- PROBLEM STATEMENT:
A verbatim copy of the data below is the required output.

- INPUT DATA:
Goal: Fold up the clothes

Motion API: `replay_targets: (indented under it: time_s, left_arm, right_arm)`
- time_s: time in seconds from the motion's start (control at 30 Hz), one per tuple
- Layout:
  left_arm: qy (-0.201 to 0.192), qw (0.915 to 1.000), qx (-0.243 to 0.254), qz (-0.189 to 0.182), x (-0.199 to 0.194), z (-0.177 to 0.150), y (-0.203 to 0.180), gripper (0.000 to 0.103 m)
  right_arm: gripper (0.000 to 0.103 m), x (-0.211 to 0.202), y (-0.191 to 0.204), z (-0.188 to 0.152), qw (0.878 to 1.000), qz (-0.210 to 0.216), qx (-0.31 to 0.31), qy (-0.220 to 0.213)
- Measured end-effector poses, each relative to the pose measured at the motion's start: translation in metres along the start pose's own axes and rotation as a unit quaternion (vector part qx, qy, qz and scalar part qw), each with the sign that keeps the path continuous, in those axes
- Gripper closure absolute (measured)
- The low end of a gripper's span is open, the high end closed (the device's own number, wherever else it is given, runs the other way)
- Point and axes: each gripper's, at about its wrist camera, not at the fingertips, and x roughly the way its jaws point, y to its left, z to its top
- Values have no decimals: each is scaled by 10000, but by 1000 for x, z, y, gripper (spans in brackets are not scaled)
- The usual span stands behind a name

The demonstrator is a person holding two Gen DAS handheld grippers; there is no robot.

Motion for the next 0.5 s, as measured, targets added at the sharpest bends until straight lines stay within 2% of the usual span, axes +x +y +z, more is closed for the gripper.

- RESULT BELOW:
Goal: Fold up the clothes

Motion API: `replay_targets: (indented under it: time_s, left_arm, right_arm)`
- time_s: time in seconds from the motion's start (control at 30 Hz), one per tuple
- Layout:
  left_arm: qy (-0.201 to 0.192), qw (0.915 to 1.000), qx (-0.243 to 0.254), qz (-0.189 to 0.182), x (-0.199 to 0.194), z (-0.177 to 0.150), y (-0.203 to 0.180), gripper (0.000 to 0.103 m)
  right_arm: gripper (0.000 to 0.103 m), x (-0.211 to 0.202), y (-0.191 to 0.204), z (-0.188 to 0.152), qw (0.878 to 1.000), qz (-0.210 to 0.216), qx (-0.31 to 0.31), qy (-0.220 to 0.213)
- Measured end-effector poses, each relative to the pose measured at the motion's start: translation in metres along the start pose's own axes and rotation as a unit quaternion (vector part qx, qy, qz and scalar part qw), each with the sign that keeps the path continuous, in those axes
- Gripper closure absolute (measured)
- The low end of a gripper's span is open, the high end closed (the device's own number, wherever else it is given, runs the other way)
- Point and axes: each gripper's, at about its wrist camera, not at the fingertips, and x roughly the way its jaws point, y to its left, z to its top
- Values have no decimals: each is scaled by 10000, but by 1000 for x, z, y, gripper (spans in brackets are not scaled)
- The usual span stands behind a name

The demonstrator is a person holding two Gen DAS handheld grippers; there is no robot.

Motion for the next 0.5 s, as measured, targets added at the sharpest bends until straight lines stay within 2% of the usual span, axes +x +y +z, more is closed for the gripper.

The exercise requires no more work.